Draco sat down with a stack of parchment intending to write to Scarlett.
But what could he say? Every time he tried to even write her name he felt paralysed.
After an hour of that, he finally wrote to his mother. He'd been writing her about once a week since the whole treatment of Andromeda began. Perhaps... perhaps she'd write Scarlett's mother to at least let her know that he hadn't succumbed yet.

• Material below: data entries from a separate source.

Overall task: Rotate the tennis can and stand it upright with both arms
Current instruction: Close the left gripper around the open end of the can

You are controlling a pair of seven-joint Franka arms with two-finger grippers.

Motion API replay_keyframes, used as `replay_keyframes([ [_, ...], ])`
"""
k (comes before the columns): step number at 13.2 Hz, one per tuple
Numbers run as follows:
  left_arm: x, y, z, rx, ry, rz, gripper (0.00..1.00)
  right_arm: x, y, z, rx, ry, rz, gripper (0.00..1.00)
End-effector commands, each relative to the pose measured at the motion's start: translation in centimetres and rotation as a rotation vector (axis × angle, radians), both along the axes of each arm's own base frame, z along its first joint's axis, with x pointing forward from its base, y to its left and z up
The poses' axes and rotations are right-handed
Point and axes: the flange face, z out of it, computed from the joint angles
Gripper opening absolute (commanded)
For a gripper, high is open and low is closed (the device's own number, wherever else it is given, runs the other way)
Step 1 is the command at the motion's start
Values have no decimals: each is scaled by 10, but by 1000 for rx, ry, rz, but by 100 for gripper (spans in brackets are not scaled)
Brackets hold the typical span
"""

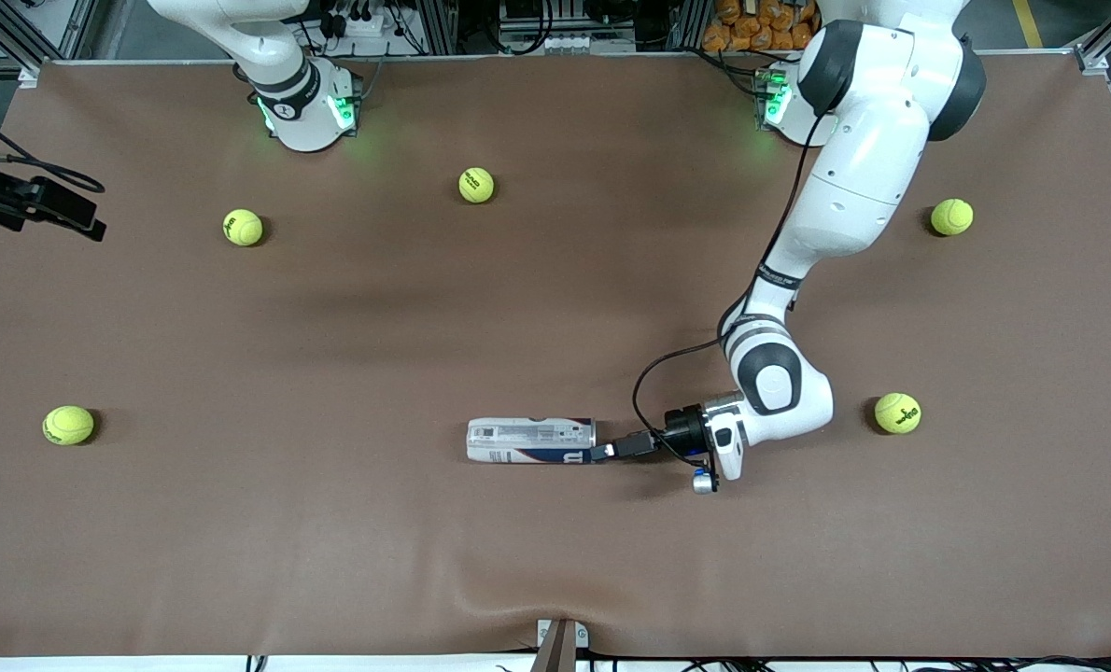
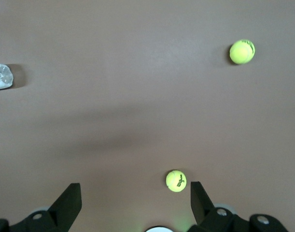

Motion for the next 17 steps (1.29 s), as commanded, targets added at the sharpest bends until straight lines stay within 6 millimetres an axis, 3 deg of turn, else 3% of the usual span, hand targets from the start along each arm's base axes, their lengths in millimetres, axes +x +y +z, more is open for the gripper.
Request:
replay_keyframes([
  [1,2,-6,-6,-10,-25,10,63,0,-11,6,10,-15,94,100],
  [4,0,-6,-11,-7,-19,8,60,4,-9,7,4,-34,93,100],
  [6,-2,-10,-12,-8,-19,3,53,4,-11,8,4,-37,88,100],
  [12,-7,-24,-9,-38,-6,15,17,5,-11,8,5,-45,88,100],
  [15,-6,-22,-6,-37,-10,17,5,5,-11,8,3,-45,88,100],
  [17,0,-21,12,-39,-22,15,0,5,-11,8,3,-43,88,100],
])
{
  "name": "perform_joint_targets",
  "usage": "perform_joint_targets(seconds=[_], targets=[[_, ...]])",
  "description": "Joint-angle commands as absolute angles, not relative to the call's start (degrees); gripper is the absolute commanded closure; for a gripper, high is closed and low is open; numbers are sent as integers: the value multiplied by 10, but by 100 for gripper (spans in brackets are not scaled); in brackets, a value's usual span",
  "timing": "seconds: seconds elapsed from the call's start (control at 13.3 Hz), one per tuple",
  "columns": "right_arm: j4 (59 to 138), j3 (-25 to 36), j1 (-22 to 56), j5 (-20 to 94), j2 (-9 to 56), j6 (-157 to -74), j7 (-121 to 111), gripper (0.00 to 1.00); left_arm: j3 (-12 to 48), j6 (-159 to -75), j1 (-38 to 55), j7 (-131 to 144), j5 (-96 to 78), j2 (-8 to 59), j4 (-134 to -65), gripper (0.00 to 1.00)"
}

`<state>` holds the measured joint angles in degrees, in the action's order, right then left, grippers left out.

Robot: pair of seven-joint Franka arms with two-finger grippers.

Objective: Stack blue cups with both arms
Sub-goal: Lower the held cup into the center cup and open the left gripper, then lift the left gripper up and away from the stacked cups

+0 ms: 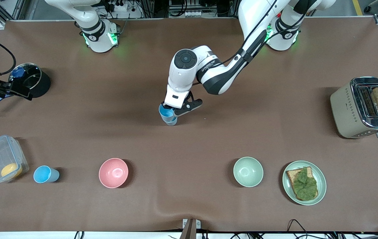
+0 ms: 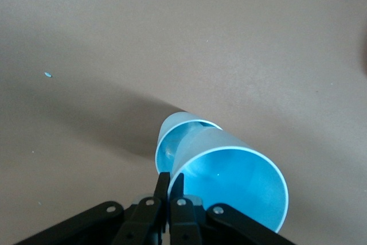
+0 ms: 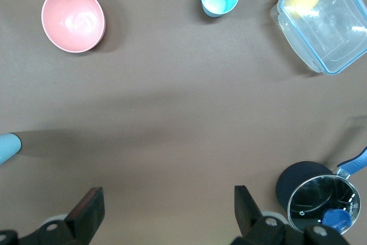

My apologies for the delay between last owl and this one, but unfortunately I cannot claim that innocuous delays are to blame and that you needn't have worried. The situation here is not good and I have only now mustered the energy to tell you more. You must promise, before you read further, that you will keep Father there in France. Having him here now would only make things worse for me.
The curse which has been afflicting Andromeda has caught me, too. I must ask, are you experiencing nightmares about being trapped? I do not think the curse necessarily will afflict all of us with Black blood, but I must be sure. In my case I looked into Andromeda's mind, and the mechanisms of the curse caught me up that way. It remains to be seen whether I am actually cursed, or merely suffering the symptoms.
The portrait of Severus Snape has been extremely helpful. We've invented a potion that induces lucid dreaming, and it works quite well. I took it and so I know firsthand. If I live through this, I shall have to consider publishing the formula. In fact, if I don't live through this, know that my notes are in the lab and should be decipherable with the portrait's help.
I am telling you this, and not Scarlett, because my lovely wife has seen fit to flee to her parents instead of standing by my side. I am shocked by this, as I am sure you are. She always seemed such a stalwart presence and indeed, recently I had thought we had begun to get on better after a difficult patch. I had even floated the idea that now that Scorpius is nearly grown, perhaps a second child...? I am shaking my head in dismay. Was it all just an act on her part all these years? Now that Scorpius is nearly grown, does she feel it is time to be quit of me and her obligations to me?
I could list a hundred more questions. And she is not here, so I cannot even ask them of her. What do you think? Did she expect me to chase after her? Is this yet one more way I have failed her as a husband? Given that at the time of her flight I was unconscious and unwakeable, potentially on the verge of death, I cannot see how she would expect me to.
She has deserted me when I need her most. Harry Potter may be a hero, but he is not a wife, and although his help has been essential to my recovery and the battle we are still waging for Andromeda's sake, well, as I said, he is not a wife.
Please shed what light you can on the mysteries of a witch's mind. I would welcome news of her if you happen to correspond with her mother? I have tried to write her but the feeling that she is expecting to hear from my solicitor or from the funeral parlour instead of from me prevents me actually doing so.
My apologies for the direness of this letter. I never wanted to cause you pain or upset after all you have done for me. But for obvious reasons, I could not hide this from you.